Herein, we have investigated theoretically using density functional theory the effect of surface functionalization with hydrogen, fluorine and chlorine atoms on electronic and optic properties of the penta-siligraphene monolayer (p-Si2C4). By assessing the stability, we have found that the hydrogenated p-Si2C4 monolayer (p-Si2C4-4H) is energetically (negative formation energy), dynamically (absence of soft modes) and thermally (small drift in the total energy at standard temperature) stable. The electronic-property analysis revealed that the p-Si2C4-4H monolayer is a semiconductor with indirect bandgap varying from 2.06 to 3.41 eV depending on the used functional. Moreover, the p-Si2C4-4H monolayer exhibits a considerable absorption in the ultra-violet (UV) region and a negligible amount of absorption in the visible region. Interestingly, the band edge positions of the p-Si2C4-4H monolayer could perfectly satisfy the redox potentials of photocatalytic water splitting.

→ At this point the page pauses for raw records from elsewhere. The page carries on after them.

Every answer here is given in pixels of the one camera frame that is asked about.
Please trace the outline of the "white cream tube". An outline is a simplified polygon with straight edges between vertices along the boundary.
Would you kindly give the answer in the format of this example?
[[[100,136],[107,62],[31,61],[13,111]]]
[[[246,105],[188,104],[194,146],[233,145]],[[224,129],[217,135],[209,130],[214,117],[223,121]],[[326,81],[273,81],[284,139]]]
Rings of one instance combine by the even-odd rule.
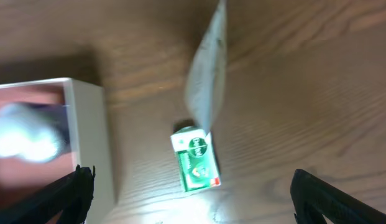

Furthermore, we have found that bandgap of p-Si2C4-4H monolayer can be tuned using biaxial strain. While, according to HSE06 functional, the bandgap decreases from 3.01 (0%) to 2.38 eV (at −5% biaxial strain) corresponding to a good fitting of band edge with redox potentials and an enhancement in the optical absorption in visible-UV region. This Leads to an improvement the photocatalytic performance of p-Si2C4-4H. Our findings suggest the p-Si2C4-4H monolayer as a promising candidate for applications in new generation of nano- and opto-electronics, especially in UV light shielding (for absorbing the harmful-UV radiations), solar cells (as an anti-reflection layers) and photocatalytic water splitting (for hydrogen and oxygen production).